劉大志的17歲,生活的風浪一波又一波,每扛住一波,都能欣賞到這一刻潮退的靜謐,等待下一個浪頭的衝擊。如果說父母離婚和陳小武退學只是他青春海洋中的一朵浪花,那王大千即將面臨的困境則是他生命中的一場海嘯。
「還記得我們曾經一起做的事情嗎?雖然時光再也
回不去了,但我們做的事情還能再做一次。」
王大千的工程正在有條不紊地進行,中間也發生過居民抗議、建築工人受傷等一系列問題,最後都得到了妥善的解決。每天微笑來上學,郝迴歸都會暗自觀察她的表情。如果開心的話,那就意味著她爸的工程還沒出事;如果不對勁兒的話,那可能就是發生了一些什麼。

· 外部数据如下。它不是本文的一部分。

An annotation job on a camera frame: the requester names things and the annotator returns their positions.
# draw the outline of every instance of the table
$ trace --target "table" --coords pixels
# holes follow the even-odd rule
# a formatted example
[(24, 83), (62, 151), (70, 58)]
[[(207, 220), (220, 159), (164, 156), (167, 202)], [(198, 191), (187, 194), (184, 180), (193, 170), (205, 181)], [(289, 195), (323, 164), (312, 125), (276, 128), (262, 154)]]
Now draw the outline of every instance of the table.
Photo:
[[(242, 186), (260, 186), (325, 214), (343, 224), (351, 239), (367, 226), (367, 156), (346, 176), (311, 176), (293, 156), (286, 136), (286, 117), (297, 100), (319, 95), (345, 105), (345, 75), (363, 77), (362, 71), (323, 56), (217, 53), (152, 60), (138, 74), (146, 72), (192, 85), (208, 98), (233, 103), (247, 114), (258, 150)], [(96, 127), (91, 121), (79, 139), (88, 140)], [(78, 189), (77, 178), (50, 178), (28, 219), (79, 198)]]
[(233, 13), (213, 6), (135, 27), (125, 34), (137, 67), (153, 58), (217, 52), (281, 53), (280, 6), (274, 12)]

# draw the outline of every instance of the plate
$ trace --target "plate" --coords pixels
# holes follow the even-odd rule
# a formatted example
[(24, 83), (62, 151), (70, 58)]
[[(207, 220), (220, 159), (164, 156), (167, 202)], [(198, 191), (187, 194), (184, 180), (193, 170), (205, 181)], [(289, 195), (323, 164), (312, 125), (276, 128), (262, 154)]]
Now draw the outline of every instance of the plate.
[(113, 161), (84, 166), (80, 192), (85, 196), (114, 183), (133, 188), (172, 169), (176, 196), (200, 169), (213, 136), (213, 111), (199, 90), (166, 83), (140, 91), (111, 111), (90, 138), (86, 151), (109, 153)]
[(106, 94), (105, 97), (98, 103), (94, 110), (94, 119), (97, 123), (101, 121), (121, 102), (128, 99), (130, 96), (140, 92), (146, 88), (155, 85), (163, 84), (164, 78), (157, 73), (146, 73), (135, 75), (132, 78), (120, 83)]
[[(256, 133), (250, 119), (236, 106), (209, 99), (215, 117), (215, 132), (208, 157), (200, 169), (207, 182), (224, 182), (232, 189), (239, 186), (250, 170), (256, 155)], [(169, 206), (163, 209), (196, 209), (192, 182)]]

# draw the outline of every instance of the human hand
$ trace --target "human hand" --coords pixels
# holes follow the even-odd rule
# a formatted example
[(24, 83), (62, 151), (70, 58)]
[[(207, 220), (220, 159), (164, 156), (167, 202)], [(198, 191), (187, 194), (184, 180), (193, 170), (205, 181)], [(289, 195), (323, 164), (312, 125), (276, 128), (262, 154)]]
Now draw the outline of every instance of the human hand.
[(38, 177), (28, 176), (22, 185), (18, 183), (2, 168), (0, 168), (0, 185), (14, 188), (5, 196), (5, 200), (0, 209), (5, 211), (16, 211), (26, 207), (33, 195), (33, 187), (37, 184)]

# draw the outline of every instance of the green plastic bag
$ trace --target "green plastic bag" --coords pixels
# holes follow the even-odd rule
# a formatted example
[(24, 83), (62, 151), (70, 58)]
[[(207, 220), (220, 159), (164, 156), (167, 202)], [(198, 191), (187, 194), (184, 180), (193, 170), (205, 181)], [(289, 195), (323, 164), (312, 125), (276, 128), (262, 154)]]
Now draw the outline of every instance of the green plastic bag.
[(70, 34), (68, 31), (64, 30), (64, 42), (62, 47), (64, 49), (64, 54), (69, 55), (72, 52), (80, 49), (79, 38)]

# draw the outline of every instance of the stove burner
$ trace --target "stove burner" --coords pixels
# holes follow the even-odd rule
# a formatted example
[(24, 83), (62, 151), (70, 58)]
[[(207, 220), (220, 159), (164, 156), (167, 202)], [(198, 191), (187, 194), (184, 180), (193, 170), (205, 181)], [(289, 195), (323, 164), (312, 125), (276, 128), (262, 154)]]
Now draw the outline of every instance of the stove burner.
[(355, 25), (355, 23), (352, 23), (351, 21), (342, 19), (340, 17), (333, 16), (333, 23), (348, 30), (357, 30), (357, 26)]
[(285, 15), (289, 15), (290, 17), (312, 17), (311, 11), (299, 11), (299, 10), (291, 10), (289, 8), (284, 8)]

一連很多天,微笑沒有任何異樣。郝迴歸回憶了很多次,沒道理啊,如果真的按以前的時間來算,現在應該已經出事了。但郝迴歸也知道因為自己的存在,總會在不經意的地方改變一些事情的發展速度,就像何主任跳槽一樣,提早了大半年。難不成,王大千的工程也會推遲出事?
郝迴歸在辦公室正這麼想著,微笑突然推開門,一臉嚴肅和緊張。他已經做好準備,但還是很緊張,他為自己能幫到微笑而覺得自豪,但也擔心微笑會控制不住情緒,萬一撲倒在自己身上哭怎麼辦。
郝迴歸重重地嚥了一口唾沫,展示自己男人魅力的時刻終於來了。他一定會讓微笑知道,這個世界上除了她爸,他也值得依靠。
「郝老師,怎麼辦?」
「沒事,不要緊張,什麼事郝老師都見過,只要你相信我,我一定會認認真真幫助你。人生沒有過不了的坎,人生沒有過不去的事,只要有信心,就一定會有好結果。」
微笑突然不說話了,郝老師怎麼了?為什麼要說那麼多?
「微笑,你說。老師剛剛激動了。」
「郝老師,是這樣,湘南每年都要舉辦高中元旦文藝會演,每個學校都要出節目。今年我主持,周校長說今年節目由文科班來出,但我們從來沒參加過,怎麼辦?」
啥?
自己醞釀了那麼久的感情,居然等到這件事!郝迴歸高三時曾參加了這次文藝會演,這一次會演對於郝迴歸來說簡直是噩夢。當年文科班沒有任何人願意參加文藝會演,最後決定全班二十個男生一起參加,表演的節目是小虎隊的舞蹈串燒。二十個男生苦練一個月之後,終於要上臺表演了,最後發現文藝會演的舞臺不夠大,根本就站不下二十人,最後的結果就是讓個矮的同學不上臺了。可憐郝迴歸苦練了一個月,最後連上臺的機會都被剝奪了,只能跟著音樂在後臺跳。那個節目很受歡迎,下來之後,女生的尖叫聲讓郝迴歸特別懊惱!憑什麼因為自己身高不高,就不讓自己上臺!再想起這件事,他依然耿耿於懷。他決定指定三個人跳,發揮出他們最大的魅力,於是對微笑說:「行,不用焦慮,你去找陳桐和大志,讓他們再找一個男同學,三個人跳小虎隊的《青蘋果樂園》,肯定受歡迎。」
「他們會跳舞?」
「沒問題的。」
「我怕他們學不會。」
「他們肯定學得會!」
微笑想了想畫面,如果真的學會了,應該還挺好。臨走時,郝迴歸叫住她:「家裡還好吧?」
「挺好的啊。」
「你爸最近很忙吧?」
「嗯?」
「他心情好不好啊?」
「蠻好的啊。」
「這樣啊……」
「郝老師,你不會也是想要了解拆遷戶的福利吧?」微笑最近非常討厭別人跟她聊她爸,繞100個圈,最後都想要住新房子。
「啊,不不不,我沒那個興趣。」郝迴歸連忙搖手,「你快去吧,湊成小虎隊三個人就行了。」
陳桐和劉大志都傻了。劉大志一想陳桐一米八的個子,那麼硬的身板,就笑了起來;陳桐和微笑一想劉大志跳兔子舞的滑稽樣子,也忍不住笑了。